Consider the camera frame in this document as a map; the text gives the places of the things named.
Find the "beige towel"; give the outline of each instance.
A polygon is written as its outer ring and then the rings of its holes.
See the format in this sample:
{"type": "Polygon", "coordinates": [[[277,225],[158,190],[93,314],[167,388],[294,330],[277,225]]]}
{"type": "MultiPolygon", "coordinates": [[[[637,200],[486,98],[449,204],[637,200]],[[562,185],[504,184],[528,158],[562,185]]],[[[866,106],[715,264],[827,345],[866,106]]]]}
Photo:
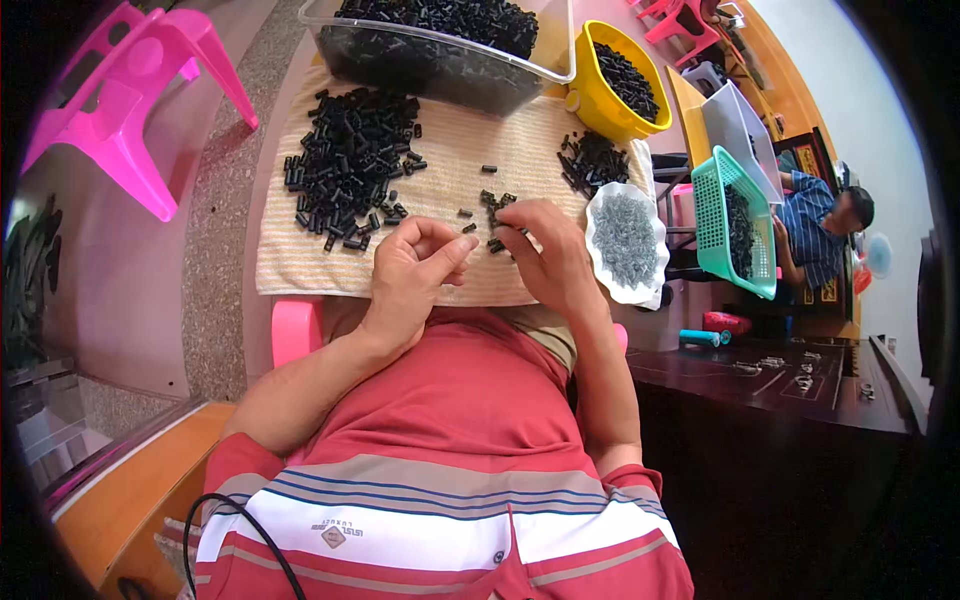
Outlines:
{"type": "MultiPolygon", "coordinates": [[[[297,194],[283,186],[283,158],[300,154],[300,139],[311,129],[306,112],[315,108],[314,93],[329,88],[338,95],[355,88],[333,79],[323,64],[314,64],[304,74],[303,86],[294,97],[283,128],[260,225],[256,256],[256,289],[260,294],[329,294],[368,298],[371,288],[373,251],[391,228],[376,232],[364,252],[341,248],[324,252],[326,235],[315,235],[294,222],[297,194]]],[[[412,177],[391,182],[397,201],[410,214],[425,215],[460,230],[476,223],[480,245],[469,258],[466,284],[445,285],[438,305],[517,306],[536,301],[530,296],[508,252],[490,254],[491,231],[480,190],[497,198],[504,192],[521,200],[548,198],[567,215],[587,226],[587,200],[561,178],[557,151],[565,133],[582,134],[584,125],[564,110],[564,101],[541,96],[507,119],[490,117],[441,102],[420,100],[418,123],[423,138],[413,139],[413,150],[429,167],[412,177]],[[493,164],[496,174],[481,173],[493,164]],[[460,208],[472,210],[472,219],[457,217],[460,208]]],[[[630,181],[653,198],[650,150],[644,142],[628,148],[630,181]]]]}

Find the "teal plastic basket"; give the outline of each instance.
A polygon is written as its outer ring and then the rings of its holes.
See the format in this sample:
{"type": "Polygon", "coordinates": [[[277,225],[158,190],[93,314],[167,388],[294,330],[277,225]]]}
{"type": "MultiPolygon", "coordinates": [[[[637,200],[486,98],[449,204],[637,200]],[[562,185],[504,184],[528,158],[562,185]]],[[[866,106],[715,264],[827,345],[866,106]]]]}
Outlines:
{"type": "Polygon", "coordinates": [[[770,205],[754,181],[722,146],[713,147],[713,158],[693,170],[693,201],[697,216],[697,261],[708,273],[727,279],[761,298],[777,294],[777,255],[770,205]],[[750,279],[733,270],[730,259],[730,224],[724,187],[747,199],[754,224],[753,269],[750,279]]]}

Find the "yellow bowl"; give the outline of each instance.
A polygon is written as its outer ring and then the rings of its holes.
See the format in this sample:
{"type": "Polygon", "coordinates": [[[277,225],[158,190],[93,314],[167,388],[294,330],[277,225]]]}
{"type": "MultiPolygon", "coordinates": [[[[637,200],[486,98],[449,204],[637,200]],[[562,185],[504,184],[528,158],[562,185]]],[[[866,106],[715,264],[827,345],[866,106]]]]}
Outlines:
{"type": "Polygon", "coordinates": [[[566,109],[576,111],[584,125],[615,142],[643,139],[670,128],[673,115],[663,93],[660,72],[647,53],[629,36],[604,23],[587,21],[577,37],[577,76],[566,95],[566,109]],[[634,64],[640,75],[650,82],[654,102],[660,105],[657,122],[651,123],[630,110],[607,85],[600,72],[600,63],[593,52],[593,42],[607,44],[634,64]]]}

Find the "white wall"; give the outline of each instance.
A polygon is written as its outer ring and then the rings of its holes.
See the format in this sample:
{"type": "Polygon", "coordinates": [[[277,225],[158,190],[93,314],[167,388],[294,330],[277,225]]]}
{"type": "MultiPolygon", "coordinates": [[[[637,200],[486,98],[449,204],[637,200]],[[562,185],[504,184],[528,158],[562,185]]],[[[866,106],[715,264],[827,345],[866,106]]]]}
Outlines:
{"type": "Polygon", "coordinates": [[[928,404],[932,388],[920,377],[917,270],[920,238],[933,220],[923,160],[903,106],[866,40],[832,0],[750,4],[803,75],[836,157],[847,161],[876,202],[867,231],[889,236],[894,271],[864,292],[861,330],[897,338],[897,359],[928,404]]]}

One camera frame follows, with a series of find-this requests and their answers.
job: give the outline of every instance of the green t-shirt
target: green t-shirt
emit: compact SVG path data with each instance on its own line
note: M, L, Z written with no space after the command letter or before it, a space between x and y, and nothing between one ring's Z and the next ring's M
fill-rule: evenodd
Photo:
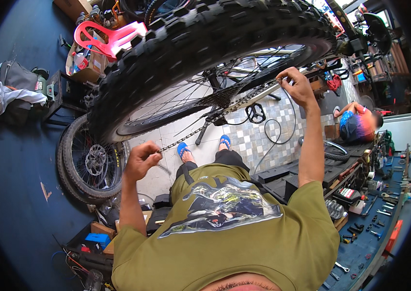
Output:
M149 238L125 226L114 239L118 291L197 291L232 274L256 273L282 290L321 286L340 237L320 182L293 193L288 206L261 195L241 167L208 164L172 187L174 206Z

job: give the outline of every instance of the seated person
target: seated person
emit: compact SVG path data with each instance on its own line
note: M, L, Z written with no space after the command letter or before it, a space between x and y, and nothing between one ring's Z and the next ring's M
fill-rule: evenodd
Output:
M342 110L339 106L335 107L333 116L341 116L340 137L346 142L371 142L375 137L375 130L383 125L379 111L372 113L358 102L351 102Z
M307 113L299 188L288 205L260 192L241 156L223 135L212 164L198 166L185 143L173 207L149 238L136 181L162 155L150 141L134 147L123 173L120 232L114 238L112 282L118 291L313 291L329 276L340 236L323 199L320 108L295 67L278 74Z

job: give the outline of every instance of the white cloth
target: white cloth
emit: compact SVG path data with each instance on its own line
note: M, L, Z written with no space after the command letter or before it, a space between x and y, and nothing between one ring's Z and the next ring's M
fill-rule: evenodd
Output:
M11 90L3 86L2 82L0 82L0 115L5 112L7 105L15 99L21 99L31 104L40 103L44 106L47 101L47 96L26 89Z

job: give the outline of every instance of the blue shorts
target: blue shorts
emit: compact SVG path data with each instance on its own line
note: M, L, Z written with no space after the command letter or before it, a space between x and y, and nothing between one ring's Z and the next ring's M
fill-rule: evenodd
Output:
M346 122L348 121L348 119L353 115L354 113L349 110L346 110L345 112L343 112L343 115L341 116L341 120L340 120L340 130L344 125L346 125Z

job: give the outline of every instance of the blue wire
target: blue wire
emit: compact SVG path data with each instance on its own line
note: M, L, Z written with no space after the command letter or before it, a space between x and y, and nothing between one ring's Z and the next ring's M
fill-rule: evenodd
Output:
M54 260L54 256L55 256L56 254L58 254L58 253L64 253L64 254L66 255L66 252L64 252L64 251L56 251L56 252L52 255L51 264L52 264L52 261ZM65 279L65 280L71 280L71 279L73 279L74 277L76 277L76 275L73 275L73 277L64 278L64 279Z

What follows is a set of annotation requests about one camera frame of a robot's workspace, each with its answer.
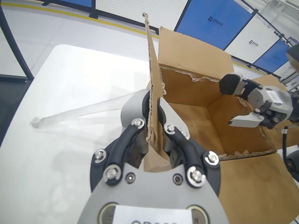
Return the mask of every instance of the yellow floor line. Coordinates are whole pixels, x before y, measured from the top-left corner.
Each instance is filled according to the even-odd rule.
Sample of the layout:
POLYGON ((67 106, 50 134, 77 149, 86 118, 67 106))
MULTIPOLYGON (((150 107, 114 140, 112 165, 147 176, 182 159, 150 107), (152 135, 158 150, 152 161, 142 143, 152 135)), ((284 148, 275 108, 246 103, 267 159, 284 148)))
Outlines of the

Problem
A word-for-word copy of the entries above is needed, with every picture dropped.

Problem solution
Consider the camera frame in this document as a map; the text gives the places of the things named.
Find the "beige towel"; give the outline of each instance.
A polygon is written as its outer ring and then the rings of its holes.
See the format in this sample:
{"type": "Polygon", "coordinates": [[[277,225],[158,190],[93,314],[167,388],[294,330],[277,225]]]}
{"type": "MultiPolygon", "coordinates": [[[[637,200],[486,98],[449,204],[637,200]],[[562,185],[504,184],[528,158],[562,185]]],[[[866,106],[715,264],[827,345],[866,106]]]]}
Photo:
Outlines:
{"type": "MultiPolygon", "coordinates": [[[[297,194],[283,186],[283,158],[300,154],[300,139],[311,129],[306,112],[315,108],[314,93],[329,88],[338,95],[355,88],[333,79],[323,64],[314,64],[304,74],[303,86],[294,97],[283,128],[260,225],[256,256],[256,289],[260,294],[329,294],[368,298],[371,288],[373,251],[391,228],[376,232],[364,252],[341,248],[324,252],[326,235],[315,235],[294,222],[297,194]]],[[[412,177],[391,182],[397,201],[410,214],[425,215],[460,230],[476,223],[480,245],[469,258],[466,284],[445,285],[438,305],[517,306],[536,301],[530,296],[508,252],[490,254],[491,231],[480,190],[497,198],[504,192],[521,200],[548,198],[567,215],[587,226],[587,200],[561,178],[557,151],[565,133],[582,134],[584,125],[564,110],[564,101],[541,96],[507,119],[490,117],[441,102],[420,100],[418,123],[423,138],[413,139],[413,150],[429,167],[412,177]],[[493,164],[496,174],[481,173],[493,164]],[[460,208],[472,210],[472,219],[457,217],[460,208]]],[[[630,181],[653,198],[650,150],[644,142],[628,148],[630,181]]]]}

Find the "teal plastic basket"; give the outline of each instance.
A polygon is written as its outer ring and then the rings of its holes.
See the format in this sample:
{"type": "Polygon", "coordinates": [[[277,225],[158,190],[93,314],[167,388],[294,330],[277,225]]]}
{"type": "MultiPolygon", "coordinates": [[[[637,200],[486,98],[449,204],[637,200]],[[562,185],[504,184],[528,158],[562,185]]],[[[866,106],[715,264],[827,345],[866,106]]]]}
Outlines:
{"type": "Polygon", "coordinates": [[[770,205],[754,181],[722,146],[713,147],[713,158],[693,170],[693,201],[697,216],[697,261],[708,273],[727,279],[761,298],[777,294],[777,255],[770,205]],[[750,279],[733,270],[730,259],[730,224],[724,187],[747,199],[754,224],[753,269],[750,279]]]}

Find the "yellow bowl"; give the outline of each instance.
A polygon is written as its outer ring and then the rings of its holes.
See the format in this sample:
{"type": "Polygon", "coordinates": [[[277,225],[158,190],[93,314],[167,388],[294,330],[277,225]]]}
{"type": "MultiPolygon", "coordinates": [[[[637,200],[486,98],[449,204],[637,200]],[[562,185],[504,184],[528,158],[562,185]]],[[[866,106],[715,264],[827,345],[866,106]]]]}
Outlines:
{"type": "Polygon", "coordinates": [[[566,109],[576,111],[584,125],[615,142],[643,139],[670,128],[673,115],[663,93],[660,72],[647,53],[629,36],[604,23],[587,21],[577,37],[577,76],[566,95],[566,109]],[[634,64],[640,75],[650,82],[654,102],[660,105],[657,122],[651,123],[630,110],[607,85],[600,72],[600,63],[593,52],[593,42],[607,44],[634,64]]]}

Find the "white wall"; give the outline of each instance.
A polygon is written as its outer ring and then the rings of its holes.
See the format in this sample:
{"type": "Polygon", "coordinates": [[[277,225],[158,190],[93,314],[167,388],[294,330],[277,225]]]}
{"type": "MultiPolygon", "coordinates": [[[[637,200],[486,98],[449,204],[637,200]],[[562,185],[504,184],[528,158],[562,185]]],[[[866,106],[715,264],[827,345],[866,106]]]]}
Outlines:
{"type": "Polygon", "coordinates": [[[928,404],[932,388],[920,377],[917,270],[920,238],[933,220],[923,160],[903,106],[866,40],[832,0],[750,4],[803,75],[836,157],[847,161],[876,202],[867,231],[889,236],[894,271],[864,292],[861,330],[897,338],[897,359],[928,404]]]}

One camera frame follows, with a series of find-this requests and their answers.
job: give the outline of every instance of the green t-shirt
target: green t-shirt
emit: compact SVG path data with each instance on its own line
note: M, L, Z written with no space after the command letter or before it, a space between x and y, and nothing between one ring's Z and the next ring's M
fill-rule: evenodd
Photo:
Output:
M149 238L125 226L114 239L118 291L197 291L232 274L256 273L282 290L321 286L340 237L320 182L293 193L288 206L261 195L241 167L208 164L172 187L174 206Z

job: give the outline of every instance of the seated person
target: seated person
emit: compact SVG path data with each instance on its own line
note: M, L, Z written with no space after the command letter or before it, a space between x and y, and nothing between one ring's Z and the next ring's M
fill-rule: evenodd
Output:
M342 110L339 106L335 107L333 116L341 116L340 137L346 142L371 142L375 137L375 130L383 125L379 111L372 113L358 102L351 102Z
M307 113L299 188L288 205L260 192L241 156L223 135L212 164L198 166L185 143L173 207L149 238L136 181L162 155L150 141L134 147L123 173L120 232L114 238L112 282L118 291L313 291L329 276L340 236L323 199L320 108L295 67L278 74Z

job: give the outline of every instance of the white cloth
target: white cloth
emit: compact SVG path data with each instance on its own line
note: M, L, Z written with no space after the command letter or before it, a space between x and y, and nothing between one ring's Z and the next ring's M
fill-rule: evenodd
Output:
M11 90L3 86L2 82L0 82L0 115L5 112L7 105L15 99L21 99L31 104L40 103L44 106L47 101L47 96L26 89Z

job: give the outline of every instance of the blue shorts
target: blue shorts
emit: compact SVG path data with each instance on its own line
note: M, L, Z written with no space after the command letter or before it, a space between x and y, and nothing between one ring's Z and the next ring's M
fill-rule: evenodd
Output:
M346 122L348 121L348 119L353 115L354 113L349 110L346 110L345 112L343 112L343 115L341 116L341 120L340 120L340 130L344 125L346 125Z

job: give the outline of every instance of the blue wire
target: blue wire
emit: compact SVG path data with each instance on its own line
note: M, L, Z written with no space after the command letter or before it, a space between x and y, and nothing between one ring's Z and the next ring's M
fill-rule: evenodd
Output:
M54 260L54 256L55 256L56 254L58 254L58 253L64 253L64 254L66 255L66 252L64 252L64 251L56 251L56 252L52 255L51 264L52 264L52 261ZM65 279L65 280L71 280L71 279L73 279L74 277L76 277L76 275L73 275L73 277L64 278L64 279Z

What follows is a set of annotation requests about one camera frame of a robot's workspace, each with its answer.
Return the mask of every instance of the yellow floor line. Coordinates are whole pixels, x before y, measured from the top-left corner.
Each instance is filled according to the even-odd rule.
Sample of the layout:
POLYGON ((67 106, 50 134, 77 149, 86 118, 67 106))
MULTIPOLYGON (((150 107, 114 140, 112 165, 147 176, 182 159, 150 107), (152 135, 158 150, 152 161, 142 143, 152 135)), ((284 148, 275 108, 246 103, 267 159, 284 148)))
Outlines of the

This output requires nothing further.